§ **AIM OF THE EXERCISE**: Give the data again exactly, from its opening line through the line in which "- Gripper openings" appears.
··········
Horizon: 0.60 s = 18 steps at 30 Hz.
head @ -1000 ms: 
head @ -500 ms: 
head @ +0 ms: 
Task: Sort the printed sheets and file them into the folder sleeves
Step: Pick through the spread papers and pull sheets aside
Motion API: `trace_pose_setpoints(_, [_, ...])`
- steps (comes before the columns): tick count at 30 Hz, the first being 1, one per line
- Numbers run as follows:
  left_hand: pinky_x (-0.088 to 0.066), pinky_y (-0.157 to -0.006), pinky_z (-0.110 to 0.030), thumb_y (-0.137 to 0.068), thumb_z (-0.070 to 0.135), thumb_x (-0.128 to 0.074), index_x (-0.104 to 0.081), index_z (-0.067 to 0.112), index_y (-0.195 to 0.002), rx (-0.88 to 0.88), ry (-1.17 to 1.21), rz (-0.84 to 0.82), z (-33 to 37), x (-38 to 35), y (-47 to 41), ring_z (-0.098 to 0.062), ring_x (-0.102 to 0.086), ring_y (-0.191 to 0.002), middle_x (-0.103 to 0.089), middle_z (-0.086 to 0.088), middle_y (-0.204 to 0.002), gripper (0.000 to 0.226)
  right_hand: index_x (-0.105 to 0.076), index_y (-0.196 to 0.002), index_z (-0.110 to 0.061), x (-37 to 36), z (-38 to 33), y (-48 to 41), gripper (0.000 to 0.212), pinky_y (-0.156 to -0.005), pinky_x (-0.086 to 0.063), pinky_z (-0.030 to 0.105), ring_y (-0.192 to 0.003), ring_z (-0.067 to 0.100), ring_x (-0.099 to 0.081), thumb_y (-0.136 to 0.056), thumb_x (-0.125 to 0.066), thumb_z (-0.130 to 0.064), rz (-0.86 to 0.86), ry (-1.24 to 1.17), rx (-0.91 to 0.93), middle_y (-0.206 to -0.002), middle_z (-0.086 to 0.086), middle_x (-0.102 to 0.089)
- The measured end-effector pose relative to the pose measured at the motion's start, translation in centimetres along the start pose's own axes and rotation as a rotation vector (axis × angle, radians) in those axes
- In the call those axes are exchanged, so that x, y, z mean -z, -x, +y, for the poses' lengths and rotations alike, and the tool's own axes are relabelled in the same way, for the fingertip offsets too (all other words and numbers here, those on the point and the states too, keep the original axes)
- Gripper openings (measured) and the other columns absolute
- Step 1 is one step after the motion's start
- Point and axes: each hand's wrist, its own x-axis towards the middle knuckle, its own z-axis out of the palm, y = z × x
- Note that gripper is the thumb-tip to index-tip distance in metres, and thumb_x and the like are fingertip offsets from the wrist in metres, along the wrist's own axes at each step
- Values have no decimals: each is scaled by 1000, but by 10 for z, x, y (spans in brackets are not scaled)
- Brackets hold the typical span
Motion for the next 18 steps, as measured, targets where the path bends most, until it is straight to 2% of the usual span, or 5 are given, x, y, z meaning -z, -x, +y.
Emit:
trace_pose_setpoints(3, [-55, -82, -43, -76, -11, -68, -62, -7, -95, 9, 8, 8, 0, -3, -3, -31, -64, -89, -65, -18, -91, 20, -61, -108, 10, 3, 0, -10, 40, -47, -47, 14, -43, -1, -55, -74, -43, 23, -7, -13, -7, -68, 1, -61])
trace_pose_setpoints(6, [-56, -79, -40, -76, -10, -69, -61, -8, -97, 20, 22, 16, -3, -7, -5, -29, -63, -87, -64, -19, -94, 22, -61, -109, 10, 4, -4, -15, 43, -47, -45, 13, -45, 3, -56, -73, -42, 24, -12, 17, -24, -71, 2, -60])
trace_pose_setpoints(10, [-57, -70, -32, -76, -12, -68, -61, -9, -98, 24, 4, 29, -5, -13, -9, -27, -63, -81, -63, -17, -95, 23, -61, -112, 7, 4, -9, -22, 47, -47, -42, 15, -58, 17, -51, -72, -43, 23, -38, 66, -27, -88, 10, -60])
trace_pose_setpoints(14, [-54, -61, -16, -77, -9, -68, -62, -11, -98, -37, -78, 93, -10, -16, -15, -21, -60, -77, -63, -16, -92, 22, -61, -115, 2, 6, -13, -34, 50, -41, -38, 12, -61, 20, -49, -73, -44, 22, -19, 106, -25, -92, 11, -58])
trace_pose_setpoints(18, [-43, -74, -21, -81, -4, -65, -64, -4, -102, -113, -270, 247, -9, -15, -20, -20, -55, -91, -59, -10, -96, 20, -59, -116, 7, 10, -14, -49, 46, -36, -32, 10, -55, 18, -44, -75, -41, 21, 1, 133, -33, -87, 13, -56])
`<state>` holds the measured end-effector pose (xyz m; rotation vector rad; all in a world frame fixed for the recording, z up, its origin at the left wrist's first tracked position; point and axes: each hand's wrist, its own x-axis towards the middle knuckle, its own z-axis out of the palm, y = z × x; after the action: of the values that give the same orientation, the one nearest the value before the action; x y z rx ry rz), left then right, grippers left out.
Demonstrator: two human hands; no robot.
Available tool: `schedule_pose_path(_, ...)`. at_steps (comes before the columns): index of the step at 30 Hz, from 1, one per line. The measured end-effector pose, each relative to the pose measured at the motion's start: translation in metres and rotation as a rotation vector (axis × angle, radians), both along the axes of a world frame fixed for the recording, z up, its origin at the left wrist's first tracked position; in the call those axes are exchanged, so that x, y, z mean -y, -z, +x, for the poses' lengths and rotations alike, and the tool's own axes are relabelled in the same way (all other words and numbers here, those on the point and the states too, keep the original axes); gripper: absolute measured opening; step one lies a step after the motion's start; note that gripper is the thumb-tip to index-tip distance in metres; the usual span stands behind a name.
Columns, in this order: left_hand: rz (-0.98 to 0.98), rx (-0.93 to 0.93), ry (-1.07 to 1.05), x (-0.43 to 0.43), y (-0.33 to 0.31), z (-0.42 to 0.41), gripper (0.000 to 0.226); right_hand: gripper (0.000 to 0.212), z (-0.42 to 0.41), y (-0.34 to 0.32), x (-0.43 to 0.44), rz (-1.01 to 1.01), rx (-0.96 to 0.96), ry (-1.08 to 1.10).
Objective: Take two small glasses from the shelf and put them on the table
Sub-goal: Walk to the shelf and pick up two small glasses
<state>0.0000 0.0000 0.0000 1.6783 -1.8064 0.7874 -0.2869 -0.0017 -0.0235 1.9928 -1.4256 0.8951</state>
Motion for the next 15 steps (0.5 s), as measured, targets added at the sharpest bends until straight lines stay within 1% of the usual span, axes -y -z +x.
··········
§ **SOLVED EXERCISE**:
Horizon: 0.60 s = 18 steps at 30 Hz.
head @ -1000 ms: 
head @ -500 ms: 
head @ +0 ms: 
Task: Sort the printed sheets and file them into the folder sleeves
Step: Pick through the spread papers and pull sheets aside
Motion API: `trace_pose_setpoints(_, [_, ...])`
- steps (comes before the columns): tick count at 30 Hz, the first being 1, one per line
- Numbers run as follows:
  left_hand: pinky_x (-0.088 to 0.066), pinky_y (-0.157 to -0.006), pinky_z (-0.110 to 0.030), thumb_y (-0.137 to 0.068), thumb_z (-0.070 to 0.135), thumb_x (-0.128 to 0.074), index_x (-0.104 to 0.081), index_z (-0.067 to 0.112), index_y (-0.195 to 0.002), rx (-0.88 to 0.88), ry (-1.17 to 1.21), rz (-0.84 to 0.82), z (-33 to 37), x (-38 to 35), y (-47 to 41), ring_z (-0.098 to 0.062), ring_x (-0.102 to 0.086), ring_y (-0.191 to 0.002), middle_x (-0.103 to 0.089), middle_z (-0.086 to 0.088), middle_y (-0.204 to 0.002), gripper (0.000 to 0.226)
  right_hand: index_x (-0.105 to 0.076), index_y (-0.196 to 0.002), index_z (-0.110 to 0.061), x (-37 to 36), z (-38 to 33), y (-48 to 41), gripper (0.000 to 0.212), pinky_y (-0.156 to -0.005), pinky_x (-0.086 to 0.063), pinky_z (-0.030 to 0.105), ring_y (-0.192 to 0.003), ring_z (-0.067 to 0.100), ring_x (-0.099 to 0.081), thumb_y (-0.136 to 0.056), thumb_x (-0.125 to 0.066), thumb_z (-0.130 to 0.064), rz (-0.86 to 0.86), ry (-1.24 to 1.17), rx (-0.91 to 0.93), middle_y (-0.206 to -0.002), middle_z (-0.086 to 0.086), middle_x (-0.102 to 0.089)
- The measured end-effector pose relative to the pose measured at the motion's start, translation in centimetres along the start pose's own axes and rotation as a rotation vector (axis × angle, radians) in those axes
- In the call those axes are exchanged, so that x, y, z mean -z, -x, +y, for the poses' lengths and rotations alike, and the tool's own axes are relabelled in the same way, for the fingertip offsets too (all other words and numbers here, those on the point and the states too, keep the original axes)
- Gripper openings (measured) and the other columns absolute

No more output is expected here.